### Task details
Transcribe the following entries letter for letter, without the pictures.

=-=-=-=-=

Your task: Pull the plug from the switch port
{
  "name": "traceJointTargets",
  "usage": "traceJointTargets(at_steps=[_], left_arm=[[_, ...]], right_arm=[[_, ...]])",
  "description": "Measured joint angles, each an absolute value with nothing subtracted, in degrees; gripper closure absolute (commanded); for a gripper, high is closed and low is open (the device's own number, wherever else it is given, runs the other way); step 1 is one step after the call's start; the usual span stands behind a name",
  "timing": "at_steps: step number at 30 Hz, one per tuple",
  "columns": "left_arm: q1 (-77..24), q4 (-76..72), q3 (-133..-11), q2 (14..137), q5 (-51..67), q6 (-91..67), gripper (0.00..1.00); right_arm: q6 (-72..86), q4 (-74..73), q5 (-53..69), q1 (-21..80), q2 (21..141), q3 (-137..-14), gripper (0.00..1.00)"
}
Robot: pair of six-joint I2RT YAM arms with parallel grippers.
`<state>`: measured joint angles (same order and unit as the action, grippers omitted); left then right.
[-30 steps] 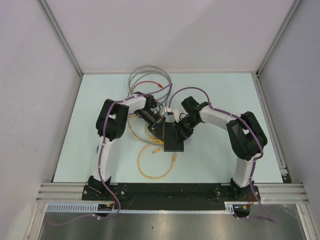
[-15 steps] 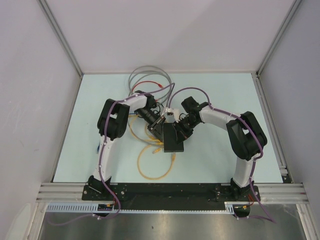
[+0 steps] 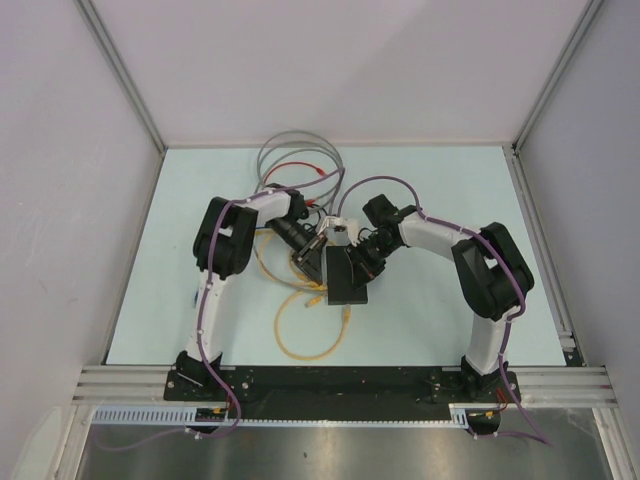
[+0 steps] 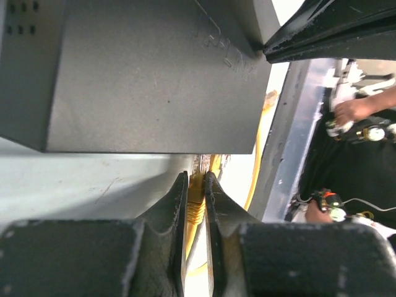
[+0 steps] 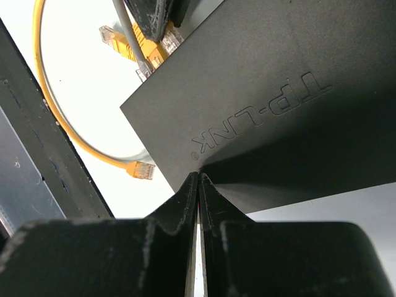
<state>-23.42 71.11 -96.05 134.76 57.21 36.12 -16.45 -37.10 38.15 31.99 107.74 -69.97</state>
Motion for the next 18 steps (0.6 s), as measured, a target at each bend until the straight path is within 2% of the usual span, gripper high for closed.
traceJointTargets(at_steps=[7, 18], left_arm=[[-23.6, 74.0, -103.6, 135.9, 52.5, 37.6, 1.00], [-22.6, 74.0, -105.8, 135.6, 40.8, 37.7, 1.00]], right_arm=[[-16.5, -37.0, 38.5, 31.8, 107.9, -69.9, 0.93], [-16.3, -37.0, 39.4, 31.4, 108.1, -69.9, 0.93]])
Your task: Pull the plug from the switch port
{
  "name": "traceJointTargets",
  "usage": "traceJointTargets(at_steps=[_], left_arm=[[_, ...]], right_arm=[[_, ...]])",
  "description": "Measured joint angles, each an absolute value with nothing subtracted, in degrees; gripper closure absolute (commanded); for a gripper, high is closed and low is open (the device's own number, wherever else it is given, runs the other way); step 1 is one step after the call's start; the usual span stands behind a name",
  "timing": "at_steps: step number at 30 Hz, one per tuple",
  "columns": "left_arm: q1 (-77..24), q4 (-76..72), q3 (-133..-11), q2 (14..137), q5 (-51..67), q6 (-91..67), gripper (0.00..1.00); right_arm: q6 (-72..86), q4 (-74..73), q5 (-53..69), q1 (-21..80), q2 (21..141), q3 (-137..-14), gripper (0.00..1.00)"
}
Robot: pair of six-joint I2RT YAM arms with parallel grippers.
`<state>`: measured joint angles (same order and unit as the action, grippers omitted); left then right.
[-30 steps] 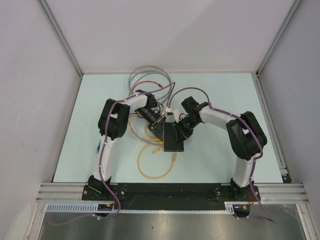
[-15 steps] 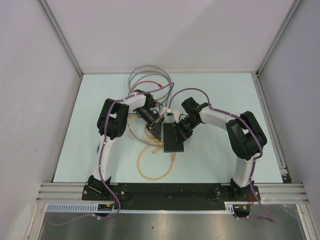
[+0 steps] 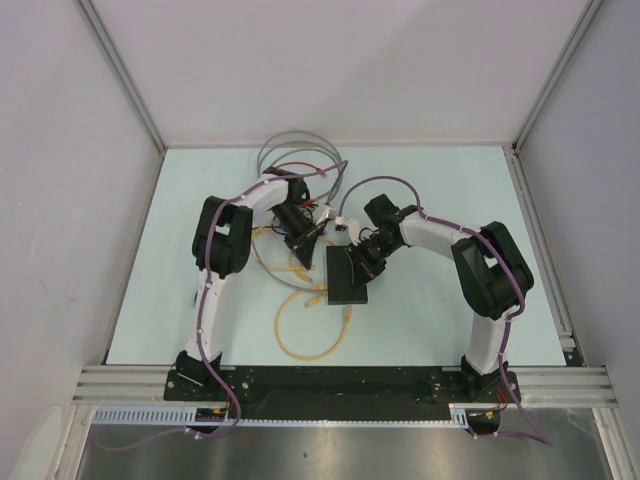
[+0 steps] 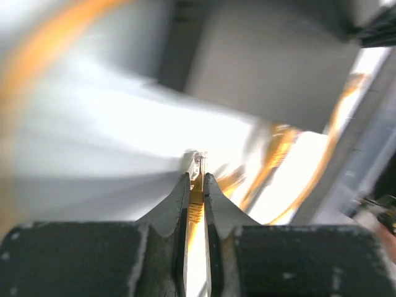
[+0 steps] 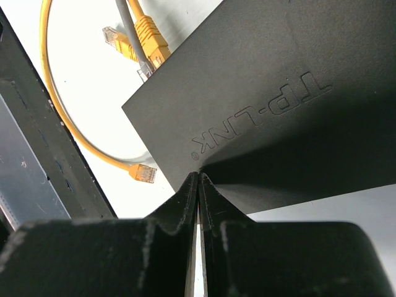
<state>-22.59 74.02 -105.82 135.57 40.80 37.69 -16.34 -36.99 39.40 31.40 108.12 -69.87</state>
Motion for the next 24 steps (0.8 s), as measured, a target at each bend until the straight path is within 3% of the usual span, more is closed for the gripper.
traceJointTargets(at_steps=[17, 19, 20, 21, 24], left_arm=[[-16.6, 57.1, -115.0, 133.2, 8.6, 35.4, 0.99], [-16.6, 54.7, -115.4, 133.0, 7.1, 35.2, 0.90], [-16.5, 53.7, -115.7, 132.9, 6.5, 34.9, 0.82], [-16.4, 52.9, -116.0, 132.8, 6.6, 34.7, 0.66], [-16.3, 52.9, -116.5, 132.4, 8.4, 33.9, 0.46]], right_arm=[[-16.3, -37.0, 39.6, 31.3, 108.2, -69.9, 0.92], [-16.3, -37.0, 39.6, 31.3, 108.2, -69.9, 0.92], [-16.3, -37.0, 39.6, 31.3, 108.2, -69.9, 0.92], [-16.3, -37.0, 39.6, 31.3, 108.2, -69.8, 0.92], [-16.4, -37.0, 39.6, 31.3, 108.2, -69.9, 0.92]])
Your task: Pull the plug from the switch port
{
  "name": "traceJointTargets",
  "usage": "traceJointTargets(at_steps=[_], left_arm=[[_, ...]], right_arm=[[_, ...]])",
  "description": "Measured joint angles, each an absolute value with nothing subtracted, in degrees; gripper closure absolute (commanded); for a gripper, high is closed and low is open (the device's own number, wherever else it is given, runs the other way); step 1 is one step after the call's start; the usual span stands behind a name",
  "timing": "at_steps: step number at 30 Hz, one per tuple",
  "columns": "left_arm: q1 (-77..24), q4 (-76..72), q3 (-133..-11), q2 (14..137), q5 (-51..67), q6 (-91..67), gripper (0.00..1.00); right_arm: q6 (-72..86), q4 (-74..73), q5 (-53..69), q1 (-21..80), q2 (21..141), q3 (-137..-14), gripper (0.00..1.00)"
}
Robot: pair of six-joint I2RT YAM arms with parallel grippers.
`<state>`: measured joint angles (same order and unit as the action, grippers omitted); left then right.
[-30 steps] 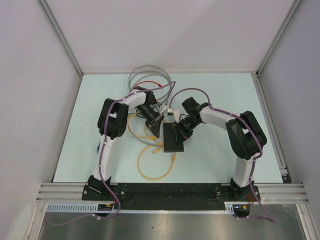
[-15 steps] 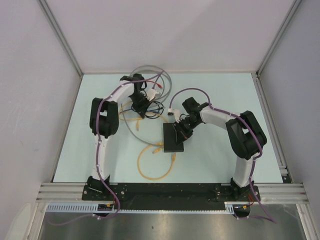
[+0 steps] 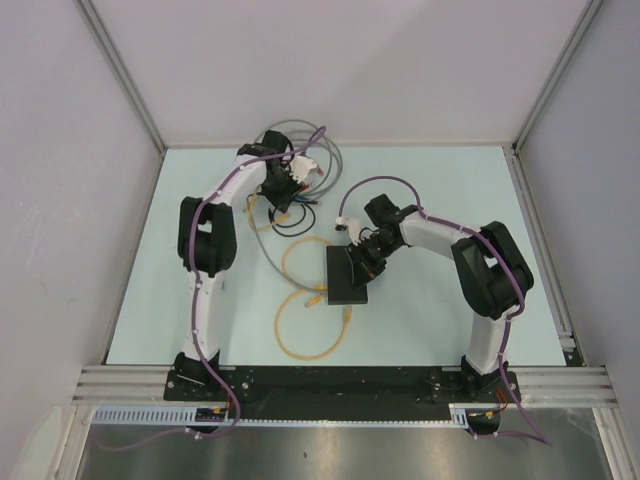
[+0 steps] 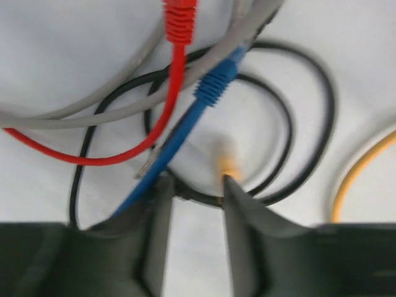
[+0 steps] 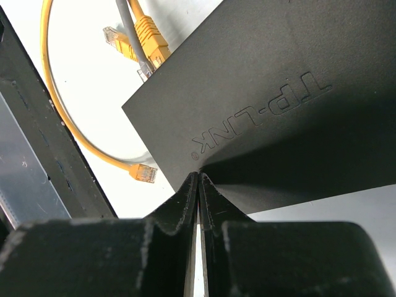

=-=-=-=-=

### Response to this exercise
Your task: Pull the plug from the switch port
{
  "name": "traceJointTargets",
  "usage": "traceJointTargets(at_steps=[_], left_arm=[[_, ...]], right_arm=[[_, ...]])",
  "description": "Measured joint angles, each an absolute value with nothing subtracted, in degrees; gripper closure absolute (commanded); for a gripper, high is closed and low is open (the device's own number, wherever else it is given, runs the other way); step 1 is one step after the call's start; the usual span stands behind a name",
  "timing": "at_steps: step number at 30 Hz, one per tuple",
  "columns": "left_arm: q1 (-77..24), q4 (-76..72), q3 (-133..-11), q2 (14..137), q5 (-51..67), q6 (-91..67), gripper (0.00..1.00); right_arm: q6 (-72..86), q4 (-74..73), q5 (-53..69), q1 (-21..80), q2 (21..141), q3 (-137..-14), gripper (0.00..1.00)"
}
Robot: pair of six-joint I2RT YAM arms with parallel grippers.
`<state>`: measured joint angles (same order and unit as the action, grippers omitted); left then right.
[-30 steps] 
[-15 steps] 
[+0 steps] 
[+0 steps] 
[+0 steps] 
<state>-23.42 71.11 -96.05 134.76 57.21 36.12 -16.45 -37.10 38.15 31.99 107.74 -69.97</state>
Motion for the next 18 steps (0.6 s), as measured, a target at each bend until the straight path is within 2% of the usual span, gripper high for closed.
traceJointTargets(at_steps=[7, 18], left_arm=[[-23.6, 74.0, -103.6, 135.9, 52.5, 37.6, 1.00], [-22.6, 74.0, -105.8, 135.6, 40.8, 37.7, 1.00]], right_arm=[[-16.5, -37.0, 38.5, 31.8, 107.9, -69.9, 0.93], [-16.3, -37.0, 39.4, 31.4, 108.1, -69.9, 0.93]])
Your task: Pull the plug from the switch port
{
  "name": "traceJointTargets",
  "usage": "traceJointTargets(at_steps=[_], left_arm=[[_, ...]], right_arm=[[_, ...]])",
  "description": "Measured joint angles, each an absolute value with nothing subtracted, in degrees; gripper closure absolute (commanded); for a gripper, high is closed and low is open (the device's own number, wherever else it is given, runs the other way); step 1 is one step after the call's start; the usual span stands behind a name",
  "timing": "at_steps: step number at 30 Hz, one per tuple",
  "columns": "left_arm: q1 (-77..24), q4 (-76..72), q3 (-133..-11), q2 (14..137), q5 (-51..67), q6 (-91..67), gripper (0.00..1.00); right_arm: q6 (-72..86), q4 (-74..73), q5 (-53..69), q1 (-21..80), q2 (21..141), q3 (-137..-14), gripper (0.00..1.00)"
}
Robot: pair of six-joint I2RT YAM arms with parallel grippers.
`<state>`: measured joint angles (same order and unit as the action, grippers omitted); left then right.
[-30 steps] 
[-15 steps] 
[+0 steps] 
[+0 steps] 
[+0 steps] 
<state>-22.59 74.02 -105.82 135.57 40.80 37.69 -16.34 -36.99 39.40 31.40 108.12 -69.87</state>
Motion for the next 24 steps (0.8 s), as measured, a target at each bend until the straight path is within 3% of the usual span, more is closed for the gripper.
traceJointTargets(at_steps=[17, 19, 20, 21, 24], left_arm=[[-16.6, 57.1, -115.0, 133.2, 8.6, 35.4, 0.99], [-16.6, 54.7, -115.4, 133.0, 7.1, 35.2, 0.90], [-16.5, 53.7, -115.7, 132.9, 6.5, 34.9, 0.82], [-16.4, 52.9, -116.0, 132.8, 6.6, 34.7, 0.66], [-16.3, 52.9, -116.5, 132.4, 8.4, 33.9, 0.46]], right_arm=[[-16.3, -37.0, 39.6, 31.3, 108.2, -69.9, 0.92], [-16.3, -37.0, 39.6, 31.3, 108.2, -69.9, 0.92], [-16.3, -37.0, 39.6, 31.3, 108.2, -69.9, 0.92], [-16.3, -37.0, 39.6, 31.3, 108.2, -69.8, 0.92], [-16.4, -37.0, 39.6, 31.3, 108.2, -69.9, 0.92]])
Your task: Pull the plug from the switch port
{
  "name": "traceJointTargets",
  "usage": "traceJointTargets(at_steps=[_], left_arm=[[_, ...]], right_arm=[[_, ...]])",
  "description": "Measured joint angles, each an absolute value with nothing subtracted, in degrees; gripper closure absolute (commanded); for a gripper, high is closed and low is open (the device's own number, wherever else it is given, runs the other way); step 1 is one step after the call's start; the usual span stands behind a name",
  "timing": "at_steps: step number at 30 Hz, one per tuple",
  "columns": "left_arm: q1 (-77..24), q4 (-76..72), q3 (-133..-11), q2 (14..137), q5 (-51..67), q6 (-91..67), gripper (0.00..1.00); right_arm: q6 (-72..86), q4 (-74..73), q5 (-53..69), q1 (-21..80), q2 (21..141), q3 (-137..-14), gripper (0.00..1.00)"
}
Robot: pair of six-joint I2RT YAM arms with parallel grippers.
`<state>`: measured joint angles (same order and unit as the action, grippers omitted); left then right.
[-30 steps] 
[-15 steps] 
[+0 steps] 
[+0 steps] 
[+0 steps] 

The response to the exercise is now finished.